Kandungan oksigen terlarut sangat penting bagi biota perairan untuk
melangsungkan metabolisme tubuhnya. Selain itu oksigen terlarut juga diperlukan
untuk dekomposisi bahan organik. Jika
kandungan bahan organik tinggi,
maka oksigen terlarut yang dibutuhkan untuk mendekomposisi bahan organik
tersebut juga tinggi (Sidharta, 2000).
Nitrogen
dan senyawanya tersebar secara luar dalam biosfer. Lapisan atmosfr bumi
mengandung sekitar 78% gas nitrogen. Bebatuan juga mengandung nitrogen. Pada
tumbuhan dan hewan, senyawa nitrogen ditemukan sebagi penyusun protein dan
klorofil (Effendi, 2003).
Rantai
Makanan
Ekosistem sungai
dapat merupakan sebuah bioma dari sebuah ekosistem daratan yang besar. Tidak
seperti danau yang relatif diam, air sungai mengalir, sehingga tidak mendukung
keberadaan komunitas plankton untuk berdiam diri.

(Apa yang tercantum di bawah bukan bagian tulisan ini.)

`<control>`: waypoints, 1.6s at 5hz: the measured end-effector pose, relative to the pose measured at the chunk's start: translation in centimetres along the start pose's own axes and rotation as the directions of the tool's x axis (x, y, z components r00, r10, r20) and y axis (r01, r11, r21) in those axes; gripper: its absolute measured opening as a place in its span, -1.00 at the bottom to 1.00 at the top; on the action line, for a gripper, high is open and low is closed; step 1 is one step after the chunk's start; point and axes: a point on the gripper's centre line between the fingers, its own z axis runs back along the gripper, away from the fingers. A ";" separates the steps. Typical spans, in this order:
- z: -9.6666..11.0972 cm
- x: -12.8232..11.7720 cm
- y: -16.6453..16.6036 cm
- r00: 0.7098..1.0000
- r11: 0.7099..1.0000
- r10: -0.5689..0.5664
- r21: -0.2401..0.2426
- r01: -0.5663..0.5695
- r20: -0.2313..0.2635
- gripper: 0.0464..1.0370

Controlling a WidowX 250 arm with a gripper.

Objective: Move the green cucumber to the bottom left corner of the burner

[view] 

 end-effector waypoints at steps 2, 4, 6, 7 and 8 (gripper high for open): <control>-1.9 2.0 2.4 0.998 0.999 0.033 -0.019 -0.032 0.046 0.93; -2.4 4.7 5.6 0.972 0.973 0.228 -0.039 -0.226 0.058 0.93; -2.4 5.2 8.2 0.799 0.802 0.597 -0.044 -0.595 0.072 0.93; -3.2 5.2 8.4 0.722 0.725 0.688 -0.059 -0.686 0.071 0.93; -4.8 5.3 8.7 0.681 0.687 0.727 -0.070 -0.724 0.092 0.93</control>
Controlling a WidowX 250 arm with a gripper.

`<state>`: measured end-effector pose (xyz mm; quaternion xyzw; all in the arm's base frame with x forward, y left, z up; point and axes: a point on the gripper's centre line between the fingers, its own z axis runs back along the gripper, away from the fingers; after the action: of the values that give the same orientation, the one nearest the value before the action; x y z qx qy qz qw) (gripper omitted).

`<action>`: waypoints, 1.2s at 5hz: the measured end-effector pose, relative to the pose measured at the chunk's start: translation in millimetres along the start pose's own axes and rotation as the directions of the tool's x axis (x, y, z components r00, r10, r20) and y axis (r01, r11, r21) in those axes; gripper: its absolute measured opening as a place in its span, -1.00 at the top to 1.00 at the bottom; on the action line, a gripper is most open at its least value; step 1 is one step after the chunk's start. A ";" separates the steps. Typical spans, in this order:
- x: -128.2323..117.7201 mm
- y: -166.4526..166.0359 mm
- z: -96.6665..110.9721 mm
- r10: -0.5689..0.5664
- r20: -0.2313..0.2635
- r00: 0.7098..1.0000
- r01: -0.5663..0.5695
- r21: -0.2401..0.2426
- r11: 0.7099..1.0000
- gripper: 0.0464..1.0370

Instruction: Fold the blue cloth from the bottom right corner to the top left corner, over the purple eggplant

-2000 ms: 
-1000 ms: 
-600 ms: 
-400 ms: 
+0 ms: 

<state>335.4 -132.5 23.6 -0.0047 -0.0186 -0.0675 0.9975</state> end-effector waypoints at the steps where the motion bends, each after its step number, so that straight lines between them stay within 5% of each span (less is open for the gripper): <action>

Namun demikian, terjadi pula
fotosintesa dari gangang yang melekat dan tanaman berakar, sehingga dapat
mendukung rantai makanan. Di
alam terjadi proses makan memakan. Tumbuhan hijau dimakan ulat. Ulat dimakan
burung prenjak dan burung prenjak dimakan ulat. Proses makan memakan disebut
rantai makanan, karena terdiri atas banyak rantai. Rantai makanan itu
bercabang-cabang merupakan jaring-jaring, sehingga disebut jaring-jaring
makanan. Materi mengalir dari mata rantai makanan yang satu ke mata rantai yang
lain. Apabila makhluk mati, tidak berarti aliran materi terhenti, melainkan
makhluk yang mati menjadi makanan makhluk lainnya (Jurnal
Pendidikan Penabur, 2002).
Rantai
makanan merupakan lintasan konsumsi makanan yang terdiri dari beberapa spesies
organisme. Bagian paling sederhana dari suatu rantai makanan berupa interaksi
dari suatu rantai makanan berupa interaksi antara spesies mangsa (prey) dengan pemangsa (predator) Model rantai makanan
dipengaruhi oleh banyak faktor mulai dari banyaknya spesies yang terlibat
maupun penentuan modelnya sehingga diperlukan asumsi-asumsi untuk membatasi
pemodelan tentang rantai makanan (Praktiko dan Sunarsih, 2010).
PENUTUP
Kesimpulan
Kesimpulan yang diambil dari hasil
praktikum adalah sebagai berikut:
1. Faktor
abiotik yang diperoleh, yaitu: cahaya matahari, lumpur, tanah, air, suhu, dan
udara.
2. Faktor
biotik berupa pepohonan magrove nekton, benthos yang saling berinteraksi satu
dengan yang lain.
3. Rantai
makanan yang terjadi pada sungai di mulai dari serasah yang jatuh kedalam
perairan.
4. Kemudian
terdekompsisi dan dimakan oleh fitoplankton, fitoplankton dimakan zooplankton,
zooplankton dimakan ikan kecil, ikan kecil dimakan ikan sedang, ikan sedang di
makan oleh ikan besar. Ikan besar mati dan terdekomposisi oleh mikroorganisme
berupa bakteri.
5. Bakteri
menghasilkan zat-zat hara yang nantinya dilepas ke udara maupun tetap di air
hingga dimanfaatkan lagi oleh tumbuhan ataupun fitoplankton sebagai unsur
haranya.
Saran
Praktikum tentang “Pengamatan Faktor Biotik Dan
Abiotik Di Muara Sungai Sicanang Kecamatan Medan Marelan Kota Belawan Provinsi
Sumatera Utara”
diharapkan dapat terus di lanjutkan untuk mengetahui perkembangan lebih lanjut
bagaimana keadaan sungai yang akan mendatang.